From top to bottom, write out the listing exactly.

▼▼▼

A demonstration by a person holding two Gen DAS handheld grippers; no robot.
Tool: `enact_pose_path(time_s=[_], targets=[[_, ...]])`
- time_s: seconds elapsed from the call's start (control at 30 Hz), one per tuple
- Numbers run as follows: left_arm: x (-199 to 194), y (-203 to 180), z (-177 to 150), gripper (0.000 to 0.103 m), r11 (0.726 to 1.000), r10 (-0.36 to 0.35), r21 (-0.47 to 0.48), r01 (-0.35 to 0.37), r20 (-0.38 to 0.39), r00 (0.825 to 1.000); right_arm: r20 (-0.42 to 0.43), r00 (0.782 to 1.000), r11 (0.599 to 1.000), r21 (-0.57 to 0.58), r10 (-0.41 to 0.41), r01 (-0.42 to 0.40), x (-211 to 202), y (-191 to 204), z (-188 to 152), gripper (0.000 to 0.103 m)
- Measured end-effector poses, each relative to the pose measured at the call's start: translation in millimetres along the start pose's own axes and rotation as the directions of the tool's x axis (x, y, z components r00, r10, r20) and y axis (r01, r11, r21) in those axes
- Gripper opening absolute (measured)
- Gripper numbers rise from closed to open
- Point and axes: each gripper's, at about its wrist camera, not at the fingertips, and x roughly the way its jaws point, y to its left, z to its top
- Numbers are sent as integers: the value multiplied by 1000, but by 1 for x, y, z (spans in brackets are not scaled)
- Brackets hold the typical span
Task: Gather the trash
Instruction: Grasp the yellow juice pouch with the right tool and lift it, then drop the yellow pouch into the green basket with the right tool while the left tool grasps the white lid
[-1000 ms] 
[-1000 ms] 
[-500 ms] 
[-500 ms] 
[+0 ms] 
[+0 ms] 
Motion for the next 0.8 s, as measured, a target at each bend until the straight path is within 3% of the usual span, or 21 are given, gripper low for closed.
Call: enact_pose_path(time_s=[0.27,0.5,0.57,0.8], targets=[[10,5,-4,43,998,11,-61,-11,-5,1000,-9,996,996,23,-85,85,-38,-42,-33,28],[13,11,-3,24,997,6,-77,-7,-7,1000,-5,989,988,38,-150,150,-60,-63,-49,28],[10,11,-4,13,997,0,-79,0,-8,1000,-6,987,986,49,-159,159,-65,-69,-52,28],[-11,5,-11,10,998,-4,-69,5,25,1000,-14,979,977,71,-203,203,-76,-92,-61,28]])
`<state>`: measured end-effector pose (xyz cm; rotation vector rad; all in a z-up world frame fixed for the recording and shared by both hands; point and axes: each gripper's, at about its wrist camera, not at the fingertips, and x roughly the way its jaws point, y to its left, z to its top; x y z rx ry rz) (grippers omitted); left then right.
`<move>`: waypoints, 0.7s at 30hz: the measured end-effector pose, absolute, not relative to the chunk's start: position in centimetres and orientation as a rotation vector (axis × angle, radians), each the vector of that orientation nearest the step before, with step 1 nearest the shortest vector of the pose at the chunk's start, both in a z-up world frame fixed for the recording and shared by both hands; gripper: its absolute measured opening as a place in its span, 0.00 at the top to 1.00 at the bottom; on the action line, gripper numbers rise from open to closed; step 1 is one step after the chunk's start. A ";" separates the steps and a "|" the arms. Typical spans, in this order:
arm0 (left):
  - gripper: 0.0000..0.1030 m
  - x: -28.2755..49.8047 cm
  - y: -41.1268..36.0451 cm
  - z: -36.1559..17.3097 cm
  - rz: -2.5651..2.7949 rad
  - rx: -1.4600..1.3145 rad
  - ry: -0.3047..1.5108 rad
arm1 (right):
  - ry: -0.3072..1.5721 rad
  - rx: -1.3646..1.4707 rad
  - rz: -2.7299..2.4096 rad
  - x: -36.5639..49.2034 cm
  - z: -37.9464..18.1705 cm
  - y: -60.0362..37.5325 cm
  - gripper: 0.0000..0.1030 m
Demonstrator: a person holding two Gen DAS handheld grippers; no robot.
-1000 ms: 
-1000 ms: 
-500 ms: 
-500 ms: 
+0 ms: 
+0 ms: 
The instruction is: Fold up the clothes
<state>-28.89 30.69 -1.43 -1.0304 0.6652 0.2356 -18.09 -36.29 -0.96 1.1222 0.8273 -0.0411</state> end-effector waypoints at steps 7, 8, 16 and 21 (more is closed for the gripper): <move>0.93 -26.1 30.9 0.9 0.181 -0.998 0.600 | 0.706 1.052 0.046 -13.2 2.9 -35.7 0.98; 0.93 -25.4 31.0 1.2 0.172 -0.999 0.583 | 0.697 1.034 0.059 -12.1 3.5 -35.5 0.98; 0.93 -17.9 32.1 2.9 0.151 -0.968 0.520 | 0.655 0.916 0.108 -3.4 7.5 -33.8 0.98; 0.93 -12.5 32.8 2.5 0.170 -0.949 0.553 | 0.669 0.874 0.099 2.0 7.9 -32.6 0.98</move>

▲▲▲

**Result**
A demonstration by a person holding two Gen DAS handheld grippers; no robot.
Tool: `enact_pose_path(time_s=[_], targets=[[_, ...]])`
- time_s: seconds elapsed from the call's start (control at 30 Hz), one per tuple
- Numbers run as follows: left_arm: x (-199 to 194), y (-203 to 180), z (-177 to 150), gripper (0.000 to 0.103 m), r11 (0.726 to 1.000), r10 (-0.36 to 0.35), r21 (-0.47 to 0.48), r01 (-0.35 to 0.37), r20 (-0.38 to 0.39), r00 (0.825 to 1.000); right_arm: r20 (-0.42 to 0.43), r00 (0.782 to 1.000), r11 (0.599 to 1.000), r21 (-0.57 to 0.58), r10 (-0.41 to 0.41), r01 (-0.42 to 0.40), x (-211 to 202), y (-191 to 204), z (-188 to 152), gripper (0.000 to 0.103 m)
- Measured end-effector poses, each relative to the pose measured at the call's start: translation in millimetres along the start pose's own axes and rotation as the directions of the tool's x axis (x, y, z components r00, r10, r20) and y axis (r01, r11, r21) in those axes
- Gripper opening absolute (measured)
- Gripper numbers rise from closed to open
- Point and axes: each gripper's, at about its wrist camera, not at the fingertips, and x roughly the way its jaws point, y to its left, z to its top
- Numbers are sent as integers: the value multiplied by 1000, but by 1 for x, y, z (spans in brackets are not scaled)
- Brackets hold the typical span
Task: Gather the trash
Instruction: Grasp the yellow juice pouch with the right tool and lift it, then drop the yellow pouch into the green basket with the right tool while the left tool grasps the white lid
[-1000 ms] 
[-1000 ms] 
[-500 ms] 
[-500 ms] 
[+0 ms] 
[+0 ms] 
Motion for the next 0.8 s, as measured, a target at each bend until the straight path is within 3% of the usual span, or 21 are given, gripper low for closed.
Call: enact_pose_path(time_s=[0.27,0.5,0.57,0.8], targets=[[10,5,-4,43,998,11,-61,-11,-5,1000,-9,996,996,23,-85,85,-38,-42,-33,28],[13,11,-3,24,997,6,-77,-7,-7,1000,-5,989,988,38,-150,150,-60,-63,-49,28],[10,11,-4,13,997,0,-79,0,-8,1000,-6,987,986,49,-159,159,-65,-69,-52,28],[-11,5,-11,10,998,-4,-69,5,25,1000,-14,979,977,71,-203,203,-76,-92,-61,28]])
`<state>`: measured end-effector pose (xyz cm; rotation vector rad; all in a z-up world frame fixed for the recording and shared by both hands; point and axes: each gripper's, at about its wrist camera, not at the fingertips, and x roughly the way its jaws point, y to its left, z to its top; x y z rx ry rz) (grippers omitted); left then right.
`<move>`: waypoints, 0.7s at 30hz: the measured end-effector pose, absolute, not relative to the chunk's start: position in centimetres and orientation as a rotation vector (axis × angle, radians), each the vector of that orientation nearest the step before, with step 1 nearest the shortest vector of the pose at the chunk's start, both in a z-up world frame fixed for the recording and shared by both hands; gripper: its absolute measured opening as a place in its span, 0.00 at the top to 1.00 at the bottom; on the action line, gripper numbers rise from open to closed; step 1 is one step after the chunk's start. A ";" separates the steps and a "|" the arms. Typical spans, in this order:
arm0 (left):
  - gripper: 0.0000..0.1030 m
  - x: -28.2755..49.8047 cm
  - y: -41.1268..36.0451 cm
  - z: -36.1559..17.3097 cm
  - rz: -2.5651..2.7949 rad
  - rx: -1.4600..1.3145 rad
  - ry: -0.3047..1.5108 rad
arm1 (right):
  - ry: -0.3072..1.5721 rad
  - rx: -1.3646..1.4707 rad
  - rz: -2.7299..2.4096 rad
  - x: -36.5639..49.2034 cm
  - z: -37.9464..18.1705 cm
  - y: -60.0362..37.5325 cm
  - gripper: 0.0000..0.1030 m
Demonstrator: a person holding two Gen DAS handheld grippers; no robot.
-1000 ms: 
-1000 ms: 
-500 ms: 
-500 ms: 
+0 ms: 
+0 ms: 
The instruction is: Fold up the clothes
<state>-28.89 30.69 -1.43 -1.0304 0.6652 0.2356 -18.09 -36.29 -0.96 1.1222 0.8273 -0.0411</state> end-effector waypoints at steps 7, 8, 16 and 21 (more is closed for the gripper): <move>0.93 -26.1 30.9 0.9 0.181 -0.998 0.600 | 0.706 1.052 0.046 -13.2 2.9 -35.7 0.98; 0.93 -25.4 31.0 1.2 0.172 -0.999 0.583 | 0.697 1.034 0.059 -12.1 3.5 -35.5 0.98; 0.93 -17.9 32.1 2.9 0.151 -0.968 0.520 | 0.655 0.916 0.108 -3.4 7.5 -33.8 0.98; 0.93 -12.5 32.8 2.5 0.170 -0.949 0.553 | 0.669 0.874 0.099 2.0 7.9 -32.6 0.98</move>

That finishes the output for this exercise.